Cheguei em Dezembro de 2019 ao CIDEHUS com a missão de aproximar o meu trabalho à área das Humanidades Digitais. Quero repensar como a organização computacional do conhecimento pode contribuir à investigação nas áreas Humanas e também refletir sobre as mudanças rápidas que o desenvolvimento computacional traz à comunicação humana. Dessa forma, o Centro Interdisciplinar de História, Cultura e Sociedade é um contexto fértil para aliar pesquisas da Engenharia da Informação com a área de Humanidades.
Qual o trabalho que realizou que considera mais impactante e porquê?
Atuo na área de extração de conhecimento a partir de textos, considerando a língua portuguesa. Esse tipo de pesquisa é importante para problemas como criação automática de dicionários especializados, e engenharia de ontologia, ou seja, recursos relevantes para comunicação especializada e intercultural e em vários idiomas.
Também trabalhei na área de uso e construção de ontologias em diferentes domínios de aplicação; trabalhei, por exemplo, nos domínios de biologia e geologia. Uma recente contribuição importante foi a proposta de uma ontologia para a especificação de sistemas multi-agentes. Esses são sistemas inteligentes distribuídos que, conforme metáfora humana, desempenham funções de maneira social. Aqui as ontologias ajudam a especificar esses sistemas complexos em uma linguagem mais conceitual.
O primeiro trabalho está, portanto, relacionado ao problema de encontrar estruturas no texto, enquanto o segundo mostra como a representação do conhecimento pode melhorar a comunicação que envolve linguagens de computador.
A partir dessa variedade de linguagens com os quais convivemos hoje, estou inclinada a estudar como combinar diferentes fontes de conhecimento ou idiomas diferentes, sobre um mesmo tema, para ampliar e melhor especificar os sentidos pretendidos e melhorar a comunicação entre pessoas e sistemas. Assim, desenvolver uma compreensão de como múltiplas e variadas fontes de conhecimento podem interagir entre si para enriquecer e expressar ou especificar melhor um problema ou domínio. Um ponto central é o alinhamento ontológico, porém amplificado para o problema do alinhamento semântico entre diferentes estruturas de conhecimento (incluindo, mas não limitado a, ontologias).

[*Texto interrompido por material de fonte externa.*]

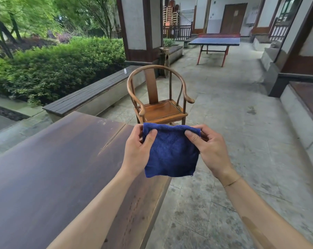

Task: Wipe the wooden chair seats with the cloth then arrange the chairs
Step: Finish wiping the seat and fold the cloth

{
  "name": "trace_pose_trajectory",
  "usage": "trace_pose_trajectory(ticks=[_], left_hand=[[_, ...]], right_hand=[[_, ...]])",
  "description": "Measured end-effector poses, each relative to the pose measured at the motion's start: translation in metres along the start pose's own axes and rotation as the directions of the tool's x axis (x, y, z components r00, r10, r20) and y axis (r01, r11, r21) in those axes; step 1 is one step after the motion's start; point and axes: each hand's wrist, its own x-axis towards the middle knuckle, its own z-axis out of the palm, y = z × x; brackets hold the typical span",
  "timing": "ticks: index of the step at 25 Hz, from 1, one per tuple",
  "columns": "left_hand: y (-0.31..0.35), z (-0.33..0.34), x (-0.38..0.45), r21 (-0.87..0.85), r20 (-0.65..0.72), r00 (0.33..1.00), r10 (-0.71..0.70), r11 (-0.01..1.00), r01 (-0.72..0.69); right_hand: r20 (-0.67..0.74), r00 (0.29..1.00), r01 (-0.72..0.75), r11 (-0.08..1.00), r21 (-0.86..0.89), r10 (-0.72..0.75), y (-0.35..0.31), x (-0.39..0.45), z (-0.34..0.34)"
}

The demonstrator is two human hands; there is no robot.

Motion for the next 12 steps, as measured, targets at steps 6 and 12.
trace_pose_trajectory(ticks=[6,12], left_hand=[[-0.042,0.001,0.086,-0.056,-0.016,1.0,-0.024,0.998,0.023],[-0.08,-0.007,0.15,-0.086,-0.069,0.996,-0.058,0.995,0.052]], right_hand=[[0.022,1.0,0.001,0.999,0.042,-0.002,0.034,0.091,0.029],[0.061,0.998,0.004,0.999,0.034,-0.006,0.063,0.169,0.062]])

A ser apresentado no PROPOR 2020, Conferência Internacional sobre o Processamento Computacional do Português que acontece em março em Évora, temos um artigo que descreve os avanços iniciais desse novo projeto: Aligning IATE criminal terminology to SUMO. Onde SUMO é uma ontologia de fundamentação.
Que papel podem desempenhar as Humanidades Digitais, dentro e fora da academia?
As Humanidades Digitais são um exercício de interdisciplinaridade, desenvolvem-se com a combinação de vários saberes, é um exercício acadêmico importante. O desenvolvimento tecnológico e as Humanidades necessitam realizar trocas entre si para avançar. Saber escutar os outros, se colocar no lugar do outro, não excluir as diferenças para construirmos juntos é essencial dentro e fora da academia. A formação de base deve procurar integrar valores e saberes “humanos” com valores e saberes “digitais”, numa via de duas direções. A partir do momento que tecnologias digitais fazem parte do nosso cotidiano, nossa comunicação, nossa linguagem, nosso mental e também do nosso corpo, devemos nos preocupar a ver o mundo a partir de uma integração das duas óticas.
Os resultados do trabalho realizado por Renata Vieira, mencionados acima, podem ser encontrados nos seguintes artigos:
Estimating term domain relevance through term frequency, disjoint corpora frequency - tf-dcf. Knowledge-Based Systems, v.97, p. 237-249, 2016.
Model-driven engineering of multi-agent systems based on ontologies. APPLIED ONTOLOGY, v. 12, p. 157-188, 2017.